Problem details »
Of the material below, the lines to be retyped are those from the line containing "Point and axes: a" through the line containing "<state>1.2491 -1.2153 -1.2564", inclusive; reproduce them exactly.

Supplied information »
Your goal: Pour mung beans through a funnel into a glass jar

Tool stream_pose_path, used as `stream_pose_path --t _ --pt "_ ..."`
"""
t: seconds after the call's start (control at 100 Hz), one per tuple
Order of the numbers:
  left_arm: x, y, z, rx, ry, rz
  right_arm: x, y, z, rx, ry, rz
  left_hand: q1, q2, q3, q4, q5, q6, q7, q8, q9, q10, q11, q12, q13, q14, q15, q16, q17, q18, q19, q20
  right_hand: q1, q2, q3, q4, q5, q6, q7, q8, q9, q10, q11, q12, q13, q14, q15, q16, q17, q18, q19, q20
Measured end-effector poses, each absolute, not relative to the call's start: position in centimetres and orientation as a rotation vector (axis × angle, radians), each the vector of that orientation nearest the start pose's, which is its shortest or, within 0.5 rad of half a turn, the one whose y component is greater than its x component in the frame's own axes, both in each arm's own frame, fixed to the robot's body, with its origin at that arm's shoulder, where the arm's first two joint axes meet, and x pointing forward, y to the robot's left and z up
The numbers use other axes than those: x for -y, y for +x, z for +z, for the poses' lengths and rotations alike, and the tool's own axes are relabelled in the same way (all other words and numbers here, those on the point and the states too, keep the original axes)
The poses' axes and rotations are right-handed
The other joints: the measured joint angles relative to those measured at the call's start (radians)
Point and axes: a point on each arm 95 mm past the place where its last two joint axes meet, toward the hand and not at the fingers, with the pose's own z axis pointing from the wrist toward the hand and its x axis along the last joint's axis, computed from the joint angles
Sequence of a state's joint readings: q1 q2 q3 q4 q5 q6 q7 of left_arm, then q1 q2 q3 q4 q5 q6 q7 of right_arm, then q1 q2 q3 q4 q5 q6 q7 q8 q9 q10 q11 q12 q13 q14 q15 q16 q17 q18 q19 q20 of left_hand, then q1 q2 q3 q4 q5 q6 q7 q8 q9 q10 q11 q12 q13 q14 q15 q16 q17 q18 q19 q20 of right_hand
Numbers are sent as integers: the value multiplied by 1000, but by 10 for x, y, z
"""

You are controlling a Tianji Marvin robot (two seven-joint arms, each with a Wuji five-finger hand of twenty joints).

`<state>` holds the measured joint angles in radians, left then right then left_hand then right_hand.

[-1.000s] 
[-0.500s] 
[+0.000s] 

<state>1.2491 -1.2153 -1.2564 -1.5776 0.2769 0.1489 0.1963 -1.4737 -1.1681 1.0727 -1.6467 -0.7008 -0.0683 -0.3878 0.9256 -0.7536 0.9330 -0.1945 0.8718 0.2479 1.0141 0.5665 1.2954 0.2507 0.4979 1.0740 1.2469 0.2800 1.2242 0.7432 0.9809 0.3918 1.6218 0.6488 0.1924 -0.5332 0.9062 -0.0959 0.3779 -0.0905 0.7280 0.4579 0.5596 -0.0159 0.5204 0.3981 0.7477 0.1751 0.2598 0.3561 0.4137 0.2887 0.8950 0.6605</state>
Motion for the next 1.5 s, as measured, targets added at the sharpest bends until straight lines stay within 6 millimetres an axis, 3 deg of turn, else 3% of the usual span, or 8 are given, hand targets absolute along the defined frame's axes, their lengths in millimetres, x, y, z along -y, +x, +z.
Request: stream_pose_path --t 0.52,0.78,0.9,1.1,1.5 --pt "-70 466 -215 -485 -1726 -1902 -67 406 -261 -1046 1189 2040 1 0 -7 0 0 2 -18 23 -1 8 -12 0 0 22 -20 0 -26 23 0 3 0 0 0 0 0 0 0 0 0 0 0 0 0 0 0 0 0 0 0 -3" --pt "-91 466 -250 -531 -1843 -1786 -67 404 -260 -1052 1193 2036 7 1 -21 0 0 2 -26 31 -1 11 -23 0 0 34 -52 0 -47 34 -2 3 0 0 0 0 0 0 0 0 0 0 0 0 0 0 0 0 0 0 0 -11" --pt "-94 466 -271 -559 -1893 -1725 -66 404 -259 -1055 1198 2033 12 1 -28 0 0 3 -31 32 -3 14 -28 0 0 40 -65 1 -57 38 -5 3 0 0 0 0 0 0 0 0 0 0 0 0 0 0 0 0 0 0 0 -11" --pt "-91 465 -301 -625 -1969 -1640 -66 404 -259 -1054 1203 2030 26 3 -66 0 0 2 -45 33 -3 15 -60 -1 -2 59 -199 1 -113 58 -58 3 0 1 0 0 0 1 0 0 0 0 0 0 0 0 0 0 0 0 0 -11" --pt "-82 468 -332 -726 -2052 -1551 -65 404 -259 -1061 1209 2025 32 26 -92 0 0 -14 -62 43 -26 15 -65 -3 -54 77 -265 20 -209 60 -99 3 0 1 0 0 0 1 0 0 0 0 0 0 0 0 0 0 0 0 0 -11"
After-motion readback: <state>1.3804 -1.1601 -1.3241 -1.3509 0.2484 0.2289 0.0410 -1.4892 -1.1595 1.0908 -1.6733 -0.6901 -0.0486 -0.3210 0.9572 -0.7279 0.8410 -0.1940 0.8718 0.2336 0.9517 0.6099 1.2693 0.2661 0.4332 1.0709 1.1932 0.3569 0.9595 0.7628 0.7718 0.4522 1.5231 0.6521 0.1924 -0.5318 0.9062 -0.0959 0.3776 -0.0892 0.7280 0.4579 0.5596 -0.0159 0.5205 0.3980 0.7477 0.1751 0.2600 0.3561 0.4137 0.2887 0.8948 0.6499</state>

Response area »
Point and axes: a point on each arm 95 mm past the place where its last two joint axes meet, toward the hand and not at the fingers, with the pose's own z axis pointing from the wrist toward the hand and its x axis along the last joint's axis, computed from the joint angles
Sequence of a state's joint readings: q1 q2 q3 q4 q5 q6 q7 of left_arm, then q1 q2 q3 q4 q5 q6 q7 of right_arm, then q1 q2 q3 q4 q5 q6 q7 q8 q9 q10 q11 q12 q13 q14 q15 q16 q17 q18 q19 q20 of left_hand, then q1 q2 q3 q4 q5 q6 q7 q8 q9 q10 q11 q12 q13 q14 q15 q16 q17 q18 q19 q20 of right_hand
Numbers are sent as integers: the value multiplied by 1000, but by 10 for x, y, z
"""

You are controlling a Tianji Marvin robot (two seven-joint arms, each with a Wuji five-finger hand of twenty joints).

`<state>` holds the measured joint angles in radians, left then right then left_hand then right_hand.

[-1.000s] 
[-0.500s] 
[+0.000s] 

<state>1.2491 -1.2153 -1.2564 -1.5776 0.2769 0.1489 0.1963 -1.4737 -1.1681 1.0727 -1.6467 -0.7008 -0.0683 -0.3878 0.9256 -0.7536 0.9330 -0.1945 0.8718 0.2479 1.0141 0.5665 1.2954 0.2507 0.4979 1.0740 1.2469 0.2800 1.2242 0.7432 0.9809 0.3918 1.6218 0.6488 0.1924 -0.5332 0.9062 -0.0959 0.3779 -0.0905 0.7280 0.4579 0.5596 -0.0159 0.5204 0.3981 0.7477 0.1751 0.2598 0.3561 0.4137 0.2887 0.8950 0.6605</state>

The required output has now been supplied.